Préoccupé par sa propre survie et celle des siens, il ne s'est pas rendu compte. Les adultes le savaient peut-être, mais il n'est pas persuadé qu'eux-mêmes avaient vraiment conscience de l'ampleur des dégâts. Les noms qu'il leur arrivait de prononcer à mi-voix autour du feu n'étaient que quelques lignes sur la liste de ceux qui n'avaient pas survécu. Cette brutale désertion, c'est l'œuvre de la mort qui, sous ses multiples visages - malnutrition, épuisement, maladie, infection, noyade, rééducation -, s'est chargée de vider les lieux. Les réfugiés ont été balayés comme de vulgaires grains de sable dans la tempête, ne laissant derrière eux que le souvenir de silhouettes naufragées luttant pour survivre parmi les vestiges de leur existence passée. Le jour viendra peut-être aussi où leur maison, dont ils ont la chance qu'elle soit faite de quatre murs et d'un toit, sera aussi vide que ces espaces de misère, toute trace de leur passage sur Terre à jamais effacée, comme s'ils n'avaient jamais existé.
Tchaï détourne le regard et poursuit son chemin en s'efforçant de chasser de son esprit l'image de ces tombes à ciel ouvert.

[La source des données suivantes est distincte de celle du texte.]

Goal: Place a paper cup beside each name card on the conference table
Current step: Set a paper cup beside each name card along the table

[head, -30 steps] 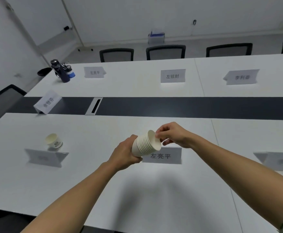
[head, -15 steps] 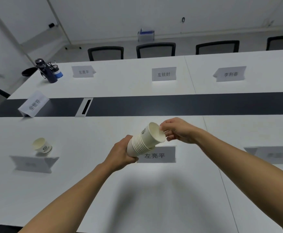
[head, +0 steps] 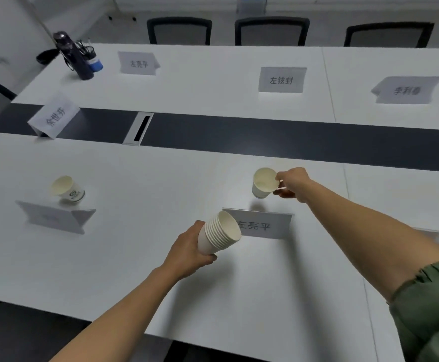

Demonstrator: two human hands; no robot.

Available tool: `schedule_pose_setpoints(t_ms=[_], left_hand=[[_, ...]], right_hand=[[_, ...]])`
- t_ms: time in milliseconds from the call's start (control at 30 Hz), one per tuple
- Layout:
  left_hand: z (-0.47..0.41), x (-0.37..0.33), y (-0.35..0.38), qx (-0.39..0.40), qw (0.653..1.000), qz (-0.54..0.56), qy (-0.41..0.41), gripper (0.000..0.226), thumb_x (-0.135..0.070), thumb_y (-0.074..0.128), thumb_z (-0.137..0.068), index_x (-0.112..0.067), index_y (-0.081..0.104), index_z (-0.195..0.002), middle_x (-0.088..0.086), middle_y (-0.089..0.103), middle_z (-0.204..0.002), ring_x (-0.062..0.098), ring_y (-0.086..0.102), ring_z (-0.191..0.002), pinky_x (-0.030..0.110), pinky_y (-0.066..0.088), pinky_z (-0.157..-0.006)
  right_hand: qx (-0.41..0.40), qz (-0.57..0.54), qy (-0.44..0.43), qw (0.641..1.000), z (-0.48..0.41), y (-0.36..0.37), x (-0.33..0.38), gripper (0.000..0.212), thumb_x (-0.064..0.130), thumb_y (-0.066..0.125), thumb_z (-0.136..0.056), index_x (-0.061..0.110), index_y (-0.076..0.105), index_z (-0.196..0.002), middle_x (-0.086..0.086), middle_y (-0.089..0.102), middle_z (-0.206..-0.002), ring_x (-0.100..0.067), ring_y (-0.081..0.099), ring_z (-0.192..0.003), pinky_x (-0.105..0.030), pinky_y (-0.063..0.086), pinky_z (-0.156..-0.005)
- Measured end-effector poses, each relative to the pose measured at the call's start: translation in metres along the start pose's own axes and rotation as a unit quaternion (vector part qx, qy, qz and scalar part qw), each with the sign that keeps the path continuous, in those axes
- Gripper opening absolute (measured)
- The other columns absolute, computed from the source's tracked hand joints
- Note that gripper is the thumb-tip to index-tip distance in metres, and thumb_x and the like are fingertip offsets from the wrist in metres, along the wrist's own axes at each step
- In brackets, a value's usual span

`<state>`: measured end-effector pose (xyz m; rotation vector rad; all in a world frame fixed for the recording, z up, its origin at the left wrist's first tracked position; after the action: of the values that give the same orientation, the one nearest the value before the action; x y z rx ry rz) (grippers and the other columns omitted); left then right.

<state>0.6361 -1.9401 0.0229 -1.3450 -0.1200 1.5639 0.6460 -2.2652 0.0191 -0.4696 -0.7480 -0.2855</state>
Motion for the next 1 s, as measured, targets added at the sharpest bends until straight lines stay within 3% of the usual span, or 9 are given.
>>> schedule_pose_setpoints(t_ms=[167, 333, 467, 600, 733, 800, 1000], left_hand=[[-0.002, 0.017, 0.01, 0.011, 1.0, 0.003, -0.029, 0.062, -0.033, 0.076, -0.063, -0.033, 0.048, -0.118, -0.011, 0.061, -0.103, 0.014, 0.062, -0.089, 0.041, 0.057, -0.073], [-0.002, 0.024, 0.017, 0.022, 0.999, -0.01, -0.042, 0.063, -0.034, 0.076, -0.062, -0.034, 0.047, -0.118, -0.01, 0.061, -0.105, 0.014, 0.062, -0.09, 0.04, 0.057, -0.074], [-0.002, 0.017, 0.019, 0.026, 0.999, -0.026, -0.035, 0.064, -0.034, 0.077, -0.063, -0.034, 0.047, -0.12, -0.01, 0.061, -0.106, 0.015, 0.062, -0.091, 0.039, 0.056, -0.075], [0.001, -0.002, 0.017, 0.03, 0.999, -0.045, -0.005, 0.064, -0.033, 0.079, -0.065, -0.033, 0.047, -0.121, -0.01, 0.06, -0.107, 0.014, 0.061, -0.091, 0.034, 0.055, -0.074], [-0.001, -0.025, 0.011, 0.033, 0.997, -0.067, 0.037, 0.063, -0.031, 0.079, -0.066, -0.032, 0.046, -0.12, -0.009, 0.06, -0.106, 0.015, 0.06, -0.091, 0.035, 0.055, -0.073], [-0.004, -0.039, 0.007, 0.037, 0.994, -0.081, 0.066, 0.062, -0.031, 0.078, -0.066, -0.034, 0.046, -0.118, -0.011, 0.06, -0.105, 0.015, 0.06, -0.091, 0.039, 0.056, -0.075], [-0.005, -0.098, 0.014, 0.081, 0.971, -0.134, 0.183, 0.066, -0.029, 0.082, -0.066, -0.033, 0.046, -0.121, -0.009, 0.061, -0.107, 0.017, 0.062, -0.091, 0.038, 0.059, -0.077]], right_hand=[[0.004, 0.012, 0.05, 0.999, -0.028, 0.025, -0.032, 0.018, 0.007, 0.058, -0.093, -0.004, 0.054, -0.106, -0.024, 0.066, -0.098, -0.034, 0.066, -0.068, -0.03, 0.05, -0.049], [-0.009, 0.01, 0.069, 0.998, -0.04, 0.027, -0.042, 0.01, 0.005, 0.06, -0.091, 0.0, 0.053, -0.086, -0.025, 0.065, -0.099, -0.035, 0.067, -0.067, -0.033, 0.054, -0.053], [-0.007, 0.008, 0.072, 0.997, -0.038, 0.018, -0.044, 0.02, 0.004, 0.061, -0.09, -0.007, 0.056, -0.106, -0.024, 0.062, -0.099, -0.031, 0.065, -0.062, -0.034, 0.055, -0.053], [-0.018, 0.021, 0.051, 0.998, -0.02, 0.001, -0.037, 0.027, 0.008, 0.061, -0.091, -0.007, 0.057, -0.113, -0.023, 0.063, -0.106, -0.032, 0.066, -0.067, -0.033, 0.055, -0.054], [-0.05, 0.11, -0.018, 0.992, 0.008, -0.019, -0.028, 0.024, 0.013, 0.061, -0.091, -0.002, 0.06, -0.109, -0.019, 0.066, -0.103, -0.032, 0.071, -0.081, -0.041, 0.061, -0.074], [-0.084, 0.206, -0.079, 0.972, 0.031, -0.03, -0.021, 0.02, 0.018, 0.059, -0.091, 0.004, 0.064, -0.105, -0.014, 0.069, -0.1, -0.03, 0.07, -0.086, -0.044, 0.06, -0.082], [-0.167, 0.45, -0.188, 0.857, 0.125, -0.068, -0.033, 0.023, 0.025, 0.049, -0.097, 0.016, 0.061, -0.114, -0.004, 0.069, -0.107, -0.023, 0.062, -0.088, -0.03, 0.046, -0.071]])
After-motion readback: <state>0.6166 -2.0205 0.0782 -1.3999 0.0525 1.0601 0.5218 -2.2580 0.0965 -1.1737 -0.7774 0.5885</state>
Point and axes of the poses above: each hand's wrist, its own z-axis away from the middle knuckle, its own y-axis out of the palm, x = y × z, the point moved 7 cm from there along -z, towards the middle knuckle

Il passe d'abord chez Ry prendre les documents destinés à son responsable. Ry lui donne des nouvelles du village, Tchaï lui décrit son quotidien au campement de Klaeng, en se gardant bien de lui parler de la mort de sa grande sœur. S'il est au courant, il n'en laisse rien paraître ; il est d'un courage à toute épreuve ou, comme Tchaï est plus enclin à le penser, d'une effrayante insensibilité..." P 182
L'auteur
Christophe Vasse est auteur de romans policiers. Ingénieur de formation et de métier, il commence à écrire des thrillers et voit son travail consacré par deux prix : en 2017, le Prix du Polar de Femmes Actuelles pour Celle qui ne pleurait jamais, et en 2022 Celle qui ne pardonnait pas, prix du Coquelicot noir.